Woman of honor

Donna Shalala, believes the Israeli pediatric healthcare system can serve as a model for the US.

Shalala_521 (photo credit: Courtesy)
Shalala_521
(photo credit: Courtesy)
While the Israeli medical system is going through some stormy times as doctors threaten to intensify sanctions, the Rambam Summit 2011, a two-day medical conference to be held at Haifa’s Rambam Medical Center on May 30 and 31, is set to investigate and highlight issues that are critically important here and around the world.

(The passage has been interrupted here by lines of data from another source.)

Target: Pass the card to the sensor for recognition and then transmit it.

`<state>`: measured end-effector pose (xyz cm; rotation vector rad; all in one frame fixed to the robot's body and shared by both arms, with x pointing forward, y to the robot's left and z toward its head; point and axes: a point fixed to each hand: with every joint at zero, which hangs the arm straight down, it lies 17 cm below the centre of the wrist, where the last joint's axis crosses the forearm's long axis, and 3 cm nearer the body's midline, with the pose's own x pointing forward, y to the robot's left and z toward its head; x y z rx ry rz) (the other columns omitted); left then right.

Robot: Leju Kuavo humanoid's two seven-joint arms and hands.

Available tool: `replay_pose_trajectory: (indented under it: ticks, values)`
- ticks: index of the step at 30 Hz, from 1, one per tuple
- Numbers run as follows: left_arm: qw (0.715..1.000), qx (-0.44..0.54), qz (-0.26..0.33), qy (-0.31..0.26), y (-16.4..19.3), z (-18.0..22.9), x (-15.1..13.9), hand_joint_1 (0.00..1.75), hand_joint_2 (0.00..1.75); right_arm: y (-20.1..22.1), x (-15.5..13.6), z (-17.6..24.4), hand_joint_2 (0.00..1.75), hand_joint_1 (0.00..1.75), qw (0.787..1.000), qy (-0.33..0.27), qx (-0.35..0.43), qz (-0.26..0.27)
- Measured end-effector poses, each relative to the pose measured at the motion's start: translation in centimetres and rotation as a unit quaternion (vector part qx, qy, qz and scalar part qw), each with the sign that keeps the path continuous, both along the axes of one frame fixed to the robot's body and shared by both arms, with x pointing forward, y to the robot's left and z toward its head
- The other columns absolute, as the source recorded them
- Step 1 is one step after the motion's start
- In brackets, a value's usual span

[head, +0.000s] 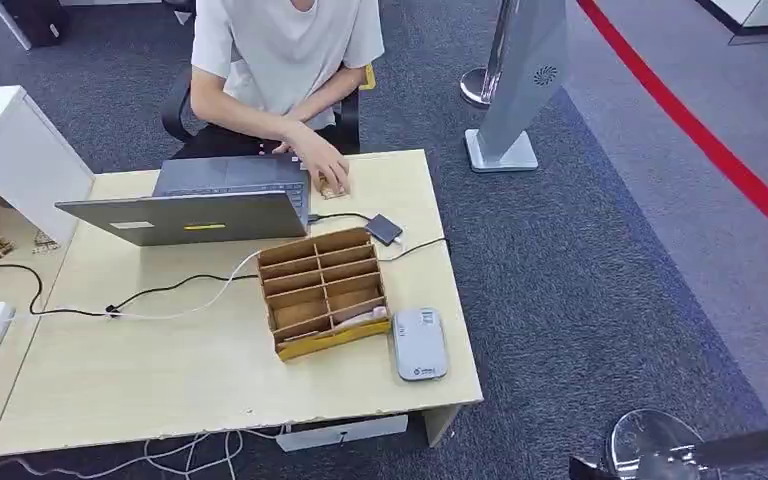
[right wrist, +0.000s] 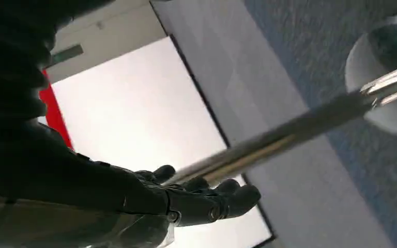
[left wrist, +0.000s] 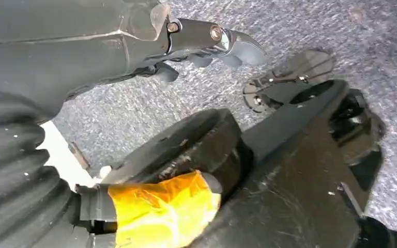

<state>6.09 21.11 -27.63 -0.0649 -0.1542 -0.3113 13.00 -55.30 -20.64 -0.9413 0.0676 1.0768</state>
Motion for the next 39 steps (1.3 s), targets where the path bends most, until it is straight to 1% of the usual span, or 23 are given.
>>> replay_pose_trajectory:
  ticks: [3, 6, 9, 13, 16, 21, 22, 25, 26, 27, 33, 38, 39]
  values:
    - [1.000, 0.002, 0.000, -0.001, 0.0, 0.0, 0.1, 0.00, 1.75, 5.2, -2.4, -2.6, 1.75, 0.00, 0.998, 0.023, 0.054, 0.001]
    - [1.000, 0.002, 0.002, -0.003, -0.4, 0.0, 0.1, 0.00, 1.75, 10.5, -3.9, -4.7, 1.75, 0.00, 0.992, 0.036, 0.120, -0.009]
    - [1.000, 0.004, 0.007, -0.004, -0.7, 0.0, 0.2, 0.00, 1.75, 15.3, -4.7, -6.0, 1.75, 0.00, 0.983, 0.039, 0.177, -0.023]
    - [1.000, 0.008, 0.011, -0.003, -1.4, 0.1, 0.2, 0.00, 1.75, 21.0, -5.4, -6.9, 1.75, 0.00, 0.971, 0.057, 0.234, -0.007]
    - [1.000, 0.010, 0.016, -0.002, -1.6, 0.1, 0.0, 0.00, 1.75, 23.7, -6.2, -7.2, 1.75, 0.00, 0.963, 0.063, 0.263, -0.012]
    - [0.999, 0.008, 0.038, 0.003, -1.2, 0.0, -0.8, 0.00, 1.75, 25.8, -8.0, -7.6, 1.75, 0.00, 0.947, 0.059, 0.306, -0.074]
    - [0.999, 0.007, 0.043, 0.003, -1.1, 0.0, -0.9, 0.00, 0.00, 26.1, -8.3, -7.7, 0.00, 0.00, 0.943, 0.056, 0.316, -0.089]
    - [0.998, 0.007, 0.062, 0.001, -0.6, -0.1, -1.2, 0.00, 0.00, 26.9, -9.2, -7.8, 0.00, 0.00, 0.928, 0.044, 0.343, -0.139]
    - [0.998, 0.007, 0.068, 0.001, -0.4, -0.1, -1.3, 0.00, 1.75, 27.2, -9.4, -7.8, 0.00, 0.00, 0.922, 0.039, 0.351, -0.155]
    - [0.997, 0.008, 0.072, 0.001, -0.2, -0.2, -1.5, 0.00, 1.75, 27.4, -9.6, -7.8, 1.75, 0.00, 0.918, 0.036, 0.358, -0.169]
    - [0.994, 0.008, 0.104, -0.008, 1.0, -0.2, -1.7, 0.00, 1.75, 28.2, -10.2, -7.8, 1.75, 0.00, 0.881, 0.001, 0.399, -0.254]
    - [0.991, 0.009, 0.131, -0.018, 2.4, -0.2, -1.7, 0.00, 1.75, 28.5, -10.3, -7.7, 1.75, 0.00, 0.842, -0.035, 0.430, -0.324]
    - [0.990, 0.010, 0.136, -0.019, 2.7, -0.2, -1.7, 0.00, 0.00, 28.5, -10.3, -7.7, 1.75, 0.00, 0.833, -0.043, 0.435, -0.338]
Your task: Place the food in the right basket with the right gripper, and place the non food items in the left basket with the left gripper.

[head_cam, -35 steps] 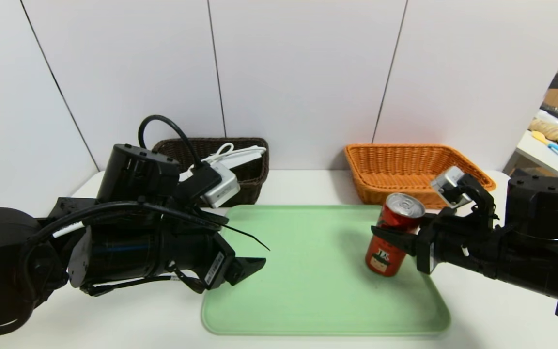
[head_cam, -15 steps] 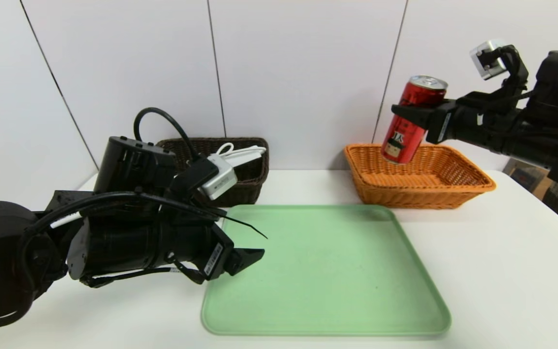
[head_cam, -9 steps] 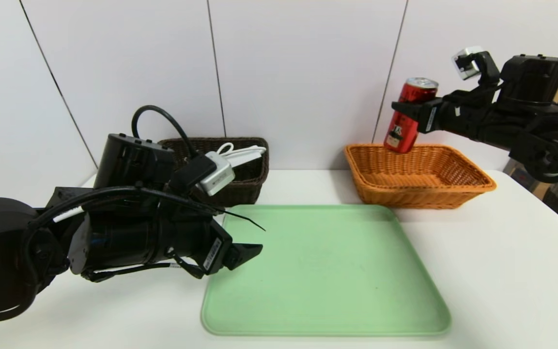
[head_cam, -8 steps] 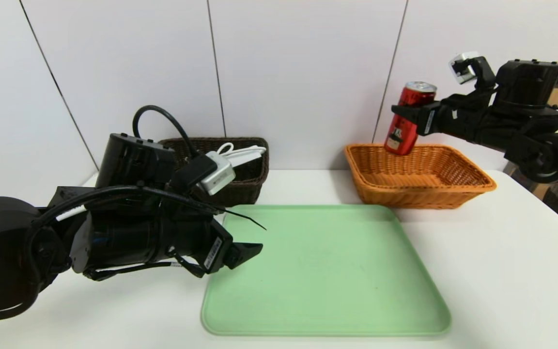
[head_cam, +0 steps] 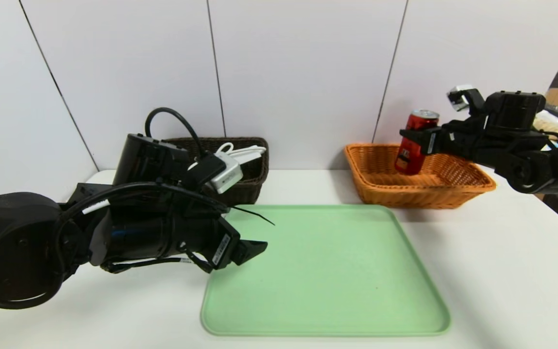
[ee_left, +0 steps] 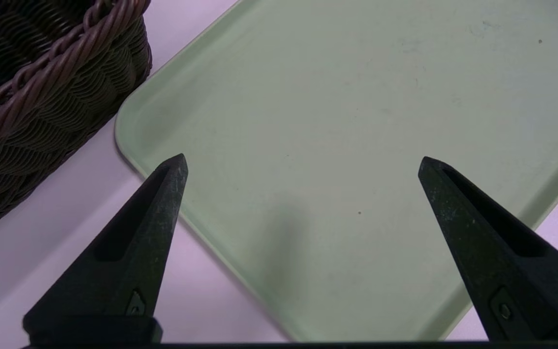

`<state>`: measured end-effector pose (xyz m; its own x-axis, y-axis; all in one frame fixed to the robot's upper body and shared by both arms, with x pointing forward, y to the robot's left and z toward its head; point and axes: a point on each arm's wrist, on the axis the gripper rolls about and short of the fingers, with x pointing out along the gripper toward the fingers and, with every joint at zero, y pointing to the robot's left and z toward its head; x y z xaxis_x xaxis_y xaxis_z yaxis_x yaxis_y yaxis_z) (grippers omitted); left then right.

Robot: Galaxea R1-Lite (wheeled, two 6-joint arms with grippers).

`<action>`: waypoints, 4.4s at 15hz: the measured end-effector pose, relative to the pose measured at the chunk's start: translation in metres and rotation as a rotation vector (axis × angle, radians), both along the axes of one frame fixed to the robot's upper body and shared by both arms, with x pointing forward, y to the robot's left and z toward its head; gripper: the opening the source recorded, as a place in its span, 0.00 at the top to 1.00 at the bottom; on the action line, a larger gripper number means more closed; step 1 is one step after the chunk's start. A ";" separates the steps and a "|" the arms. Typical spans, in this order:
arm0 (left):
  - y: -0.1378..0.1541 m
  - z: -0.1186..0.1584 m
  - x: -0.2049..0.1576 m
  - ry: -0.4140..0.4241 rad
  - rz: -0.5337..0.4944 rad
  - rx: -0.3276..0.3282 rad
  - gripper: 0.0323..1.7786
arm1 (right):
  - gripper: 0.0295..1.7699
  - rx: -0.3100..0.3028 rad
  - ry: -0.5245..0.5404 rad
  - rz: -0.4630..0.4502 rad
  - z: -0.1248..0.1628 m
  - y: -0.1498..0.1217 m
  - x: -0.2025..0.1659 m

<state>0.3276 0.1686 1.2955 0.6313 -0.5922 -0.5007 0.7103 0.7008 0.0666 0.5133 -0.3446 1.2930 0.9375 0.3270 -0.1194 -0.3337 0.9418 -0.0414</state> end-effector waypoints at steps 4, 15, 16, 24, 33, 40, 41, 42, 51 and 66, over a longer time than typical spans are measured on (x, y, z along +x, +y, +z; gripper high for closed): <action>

This year’s summit focuses on pediatric health in the 21st century – a field in which, in many ways, the Israeli system could be a model for the world.
According to Prof. Donna Shalala, president of the University of Miami and the winner of this year’s Rambam Award for her long and distinguished career in public service, there are several key issues in children’s health care.
“Pediatric health care is critical to the entire world,” she said in an interview from her office in Miami last week.
“Investing in children’s health is the best investment any society can make. Immunizing children is one of the best investments in the future.”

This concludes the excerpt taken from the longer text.